KAFFEE.SATZ.LESEN 28 im Februar

Vom Ingeborg-Bachmannpreis in Klagenfurt zum russischen Rock´n Roll am Baikalsee

Gleich zwei Teilnehmer an den Tagen der Deutschen Literatur, dem Ingeborg Bachmannpreis in Klagenfurt, lesen beim 28sten KAFFEE.SATZ.LESEN aus ihren neuen Werken. Es sind Natalie Balkow, die Gewinnerin des Ernst-Willner Preises 2005, sowie der Hamburg Autor Andreas Münzner, der sein neues Buch „Geographien“ vorstellt.
Die Journalistin Merle Hilbk („Die Zeit“, „Spiegel“) erzählt in ihrem Buch „Sibirski Punk“ von der russischen Seele im Rock´n Roll. Ebenfalls Rock´n Roll ist Johanna Wack, die derzeit erfolgreichste Frau auf den Hamburger Poetry Slam-Bühnen. Die einzigartige Prosa der Hamburgerin Annette Schwarz rundet die Reise von Klagenfurt zum Baikalsee ab.

KAFFEE.SATZ.LESEN 28
Sonntag, 26.02.06, 16:00 Uhr
Baderanstalt
Hammer Steindamm 62
neben S-Bahn Hasselbrook
im Hinterhof, 5. Stock
5 Euro

mit:


Natalie Balkow *1968
in Köln, lebt in Mönchengladbach und Berlin. Während des Studiums der Sinologie, Anglistik, Germanistik und Theaterwissenschaften galt ihr einziges Interesse in dieser Zeit dem Windsurfen. Es folgten Dramaturgie- und Regieassistenz am Theater sowie zahlreiche Engagements als freie Regisseurin. Natalie Balkow arbeitet heute als Texterin in einer Werbeagentur und als Autorin am heimischen Schreibtisch. 2005 fuhr sie auf Einladung von Klaus Nüchtern zum Ingeborg-Bachmannpreis, den Tagen der Deutschsprachigen Literatur in Klagenfurt. Natalie Balkow gewann dort den begehrten Ernst-Willner-Preis.

Merle Hilbk*1969
bereiste nach Jurastudium und Redakteurstätigkeit bei „Spiegel“ und „Zeit“ mit einem Stipendium der „Robert Bosch Stiftung“ im Sommer 2004 dreieinhalb Monate Sibirien dabei entstand ihr erstes Buch: „Sibirski Punk“. Schamanen und Punks, Atomforscher und Nachtklubbesitzer – das ist das Personal dieses Roadmovies aus dem wilden Osten. Liegen die wahren Wurzeln des Rock’n Roll in Sibirien?

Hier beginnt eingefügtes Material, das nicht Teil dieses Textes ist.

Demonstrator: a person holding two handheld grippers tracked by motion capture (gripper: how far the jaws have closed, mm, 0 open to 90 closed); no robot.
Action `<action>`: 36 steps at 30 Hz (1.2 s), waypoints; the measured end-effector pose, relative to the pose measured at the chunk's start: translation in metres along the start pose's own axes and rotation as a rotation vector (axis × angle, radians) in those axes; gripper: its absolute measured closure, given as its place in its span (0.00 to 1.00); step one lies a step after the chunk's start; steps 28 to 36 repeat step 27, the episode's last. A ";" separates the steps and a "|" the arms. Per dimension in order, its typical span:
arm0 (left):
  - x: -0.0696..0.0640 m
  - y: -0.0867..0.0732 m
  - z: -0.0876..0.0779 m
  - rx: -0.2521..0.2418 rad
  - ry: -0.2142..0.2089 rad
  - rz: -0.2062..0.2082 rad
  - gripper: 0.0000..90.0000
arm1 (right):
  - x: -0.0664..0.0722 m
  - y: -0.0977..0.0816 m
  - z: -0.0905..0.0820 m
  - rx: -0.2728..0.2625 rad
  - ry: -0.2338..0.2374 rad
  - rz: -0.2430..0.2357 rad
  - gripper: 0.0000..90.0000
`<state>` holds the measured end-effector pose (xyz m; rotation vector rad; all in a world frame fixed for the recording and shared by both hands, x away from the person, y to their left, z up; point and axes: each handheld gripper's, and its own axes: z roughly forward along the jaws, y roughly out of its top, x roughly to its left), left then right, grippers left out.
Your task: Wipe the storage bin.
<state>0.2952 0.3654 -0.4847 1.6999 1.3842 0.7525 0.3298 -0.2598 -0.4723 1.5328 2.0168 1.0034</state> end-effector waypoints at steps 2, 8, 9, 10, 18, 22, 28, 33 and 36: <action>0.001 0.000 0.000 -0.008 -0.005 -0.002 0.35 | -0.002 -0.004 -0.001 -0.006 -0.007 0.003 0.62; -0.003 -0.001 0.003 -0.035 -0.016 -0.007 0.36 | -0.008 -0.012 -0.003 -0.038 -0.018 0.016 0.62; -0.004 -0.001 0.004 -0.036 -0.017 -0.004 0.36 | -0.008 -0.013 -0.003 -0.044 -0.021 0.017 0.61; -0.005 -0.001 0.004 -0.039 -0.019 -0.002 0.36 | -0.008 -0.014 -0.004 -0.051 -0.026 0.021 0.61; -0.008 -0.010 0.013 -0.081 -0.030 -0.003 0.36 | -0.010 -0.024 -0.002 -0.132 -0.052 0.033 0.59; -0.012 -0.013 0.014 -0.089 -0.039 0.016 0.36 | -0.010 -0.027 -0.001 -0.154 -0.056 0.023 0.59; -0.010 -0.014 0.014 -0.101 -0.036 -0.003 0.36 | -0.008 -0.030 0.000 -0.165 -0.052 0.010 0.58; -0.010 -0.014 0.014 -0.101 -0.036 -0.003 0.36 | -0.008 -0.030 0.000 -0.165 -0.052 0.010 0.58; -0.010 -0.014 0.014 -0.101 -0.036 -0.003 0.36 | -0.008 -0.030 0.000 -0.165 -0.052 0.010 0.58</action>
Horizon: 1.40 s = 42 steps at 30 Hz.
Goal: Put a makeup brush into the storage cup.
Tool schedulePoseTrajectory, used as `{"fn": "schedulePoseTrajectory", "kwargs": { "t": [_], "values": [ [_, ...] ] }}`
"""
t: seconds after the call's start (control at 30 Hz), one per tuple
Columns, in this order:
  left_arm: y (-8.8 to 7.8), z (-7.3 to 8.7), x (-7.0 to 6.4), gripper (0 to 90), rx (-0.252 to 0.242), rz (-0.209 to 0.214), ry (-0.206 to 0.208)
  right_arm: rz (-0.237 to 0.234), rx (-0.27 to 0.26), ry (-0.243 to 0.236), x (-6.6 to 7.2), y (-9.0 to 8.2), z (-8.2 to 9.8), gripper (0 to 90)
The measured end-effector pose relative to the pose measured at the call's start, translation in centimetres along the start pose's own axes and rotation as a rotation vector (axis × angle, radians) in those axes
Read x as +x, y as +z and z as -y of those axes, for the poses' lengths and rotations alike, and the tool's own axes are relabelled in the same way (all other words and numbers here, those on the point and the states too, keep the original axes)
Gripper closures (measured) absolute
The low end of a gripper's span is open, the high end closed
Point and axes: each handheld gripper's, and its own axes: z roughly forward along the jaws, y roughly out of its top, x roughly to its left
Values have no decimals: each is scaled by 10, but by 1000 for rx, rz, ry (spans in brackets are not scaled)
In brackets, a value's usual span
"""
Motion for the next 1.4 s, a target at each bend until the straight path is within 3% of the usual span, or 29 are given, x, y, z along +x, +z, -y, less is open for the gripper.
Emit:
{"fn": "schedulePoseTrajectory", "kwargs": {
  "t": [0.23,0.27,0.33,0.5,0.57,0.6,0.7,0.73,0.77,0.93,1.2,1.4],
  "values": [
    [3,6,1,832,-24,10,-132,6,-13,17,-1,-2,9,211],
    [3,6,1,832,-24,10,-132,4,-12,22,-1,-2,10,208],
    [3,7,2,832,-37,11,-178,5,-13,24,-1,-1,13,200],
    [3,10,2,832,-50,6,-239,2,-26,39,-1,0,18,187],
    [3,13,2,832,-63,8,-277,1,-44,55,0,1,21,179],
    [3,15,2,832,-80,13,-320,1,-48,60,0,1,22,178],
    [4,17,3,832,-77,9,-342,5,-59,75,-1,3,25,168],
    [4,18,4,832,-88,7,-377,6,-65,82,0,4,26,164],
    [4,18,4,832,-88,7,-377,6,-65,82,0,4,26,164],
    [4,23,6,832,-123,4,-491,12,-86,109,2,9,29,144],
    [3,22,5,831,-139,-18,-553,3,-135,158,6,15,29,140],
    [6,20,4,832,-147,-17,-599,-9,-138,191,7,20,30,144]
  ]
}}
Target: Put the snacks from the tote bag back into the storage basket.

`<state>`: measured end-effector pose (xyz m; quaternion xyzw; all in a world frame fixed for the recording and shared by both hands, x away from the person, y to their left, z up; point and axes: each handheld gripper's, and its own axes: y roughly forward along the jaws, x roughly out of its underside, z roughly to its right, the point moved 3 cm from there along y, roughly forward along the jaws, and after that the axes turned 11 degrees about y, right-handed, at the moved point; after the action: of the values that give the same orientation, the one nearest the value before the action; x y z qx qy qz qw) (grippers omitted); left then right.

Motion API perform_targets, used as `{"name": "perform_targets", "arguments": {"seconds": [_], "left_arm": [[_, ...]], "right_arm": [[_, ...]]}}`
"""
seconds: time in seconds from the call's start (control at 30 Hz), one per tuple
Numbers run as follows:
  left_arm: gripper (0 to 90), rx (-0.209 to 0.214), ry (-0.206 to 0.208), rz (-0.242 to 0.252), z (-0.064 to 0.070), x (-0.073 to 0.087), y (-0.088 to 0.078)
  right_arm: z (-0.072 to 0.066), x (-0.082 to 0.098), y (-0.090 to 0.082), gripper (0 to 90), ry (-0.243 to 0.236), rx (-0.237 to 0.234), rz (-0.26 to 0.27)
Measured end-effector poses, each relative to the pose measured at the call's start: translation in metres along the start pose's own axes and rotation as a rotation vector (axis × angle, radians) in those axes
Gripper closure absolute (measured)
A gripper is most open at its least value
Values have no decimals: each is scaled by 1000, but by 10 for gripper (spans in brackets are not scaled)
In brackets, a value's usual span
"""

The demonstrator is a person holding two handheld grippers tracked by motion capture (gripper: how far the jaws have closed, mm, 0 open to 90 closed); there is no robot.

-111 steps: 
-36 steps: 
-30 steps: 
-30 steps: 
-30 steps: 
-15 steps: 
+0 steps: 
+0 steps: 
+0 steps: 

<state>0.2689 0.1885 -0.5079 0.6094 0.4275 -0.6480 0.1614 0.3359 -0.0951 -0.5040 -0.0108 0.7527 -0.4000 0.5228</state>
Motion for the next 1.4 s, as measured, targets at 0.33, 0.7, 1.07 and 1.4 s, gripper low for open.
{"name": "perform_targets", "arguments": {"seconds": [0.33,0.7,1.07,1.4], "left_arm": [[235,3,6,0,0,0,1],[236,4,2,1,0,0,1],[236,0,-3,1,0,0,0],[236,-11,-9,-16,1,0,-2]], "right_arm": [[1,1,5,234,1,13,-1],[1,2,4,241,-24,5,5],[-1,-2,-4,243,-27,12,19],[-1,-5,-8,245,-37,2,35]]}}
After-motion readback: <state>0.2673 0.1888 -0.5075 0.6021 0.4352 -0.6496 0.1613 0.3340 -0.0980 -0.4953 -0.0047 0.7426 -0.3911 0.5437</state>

Und ist diese Suche am Ende gar die Suche einer jeden Generation, die sich inmitten der schlechtesten aller Welten zu einem besseren Leben bekennt? Genau diese Fragen versucht „Sibirski Punk“ zu beantworten.
Der Erzählton des Buches ist sanft-ironisch, die Sprache ist sinnlich und direkt. Gedichte und Liedtexte tauchen auf, Songs sowjetischer Liedermacher und der burjatischen Punkband „Orgasmus Nostradamus“, deren Musik dem Buch seinen Namen gegeben hat: „Sibirski Punk“.


Andreas Münzner*1967
in Mount Kisco (USA) geboren, wuchs in der Schweiz auf und lebt heute in Hamburg. Er arbeitet als freier Autor und Übersetzer. Sein Roman „Die Höhe der Alpen“ erschien 2002 und wurde unter anderem mit dem Literaturförderpreis der Jürgen Ponto-Stiftung und dem Irmgard Heilmann Preis ausgezeichnet. 2004 hat er an den Tagen der deutschsprachigen Literatur, dem Wettbewerb um den Bachmannpreis in Klagenfurt teilgenommen, im November 2005 wurde ihm der Ernst-Meister-Förderpreis für Lyrik der Stadt Hagen verliehen. Im September 2005 kam „Geographien“ in der Verlagsbuchhandlung Liebeskind heraus. Eine Sammlung aus Prosaminiaturen, „in der die Entfernungen zwischen Orten geringer werden und die Abstände zwischen den Menschen größer“. (aus der Verlagsvorschau). Geographisch verortete Lebensläufe („Geographien“) werden in kurzen, konzentrierten Texten von kaum mehr als ein, zwei Seiten Länge erzählt.


Annette Schwarz*1964,
die Hamburger Autorin ist eine sorgfältige Beobachterin des Lebens, in knappen Sätzen gelingt es Ihr Großes zu erzählen. Sie studierte Betriebswirtschaft in Wismar und Reutlingen. 2000 erhielt Sie ein Stipendium Künstlerhaus Kloster Cismar. Zahlreiche Veröffentlichungen in bella triste, Am Erker, Hamburger Ziegel u.a.

Johanna Wack* 1979
Ist in Hamburg geboren und aufgewachsen. Sie studiert Ökotrophologie in Bergedorf. „Das ist manchmal interessant, oft langweilig und immer unkreativ“, sagt sie. Deshalb habe sie irgendwann mit dem Schreiben angefangen und die dabei entstandenen Texte regelmäßig auf Poetry-Slams gelesen. Kaum einem Hamburger Slamer gelang es im letzten Jahr so viele Wortschlachten zu gewinnen wie Johanna Wack. 2005 hat sie zusammen mit Xochil A. Schütz den zweiten Platz im Team-Finale der deutschen Poetry Slam Meisterschaft belegt.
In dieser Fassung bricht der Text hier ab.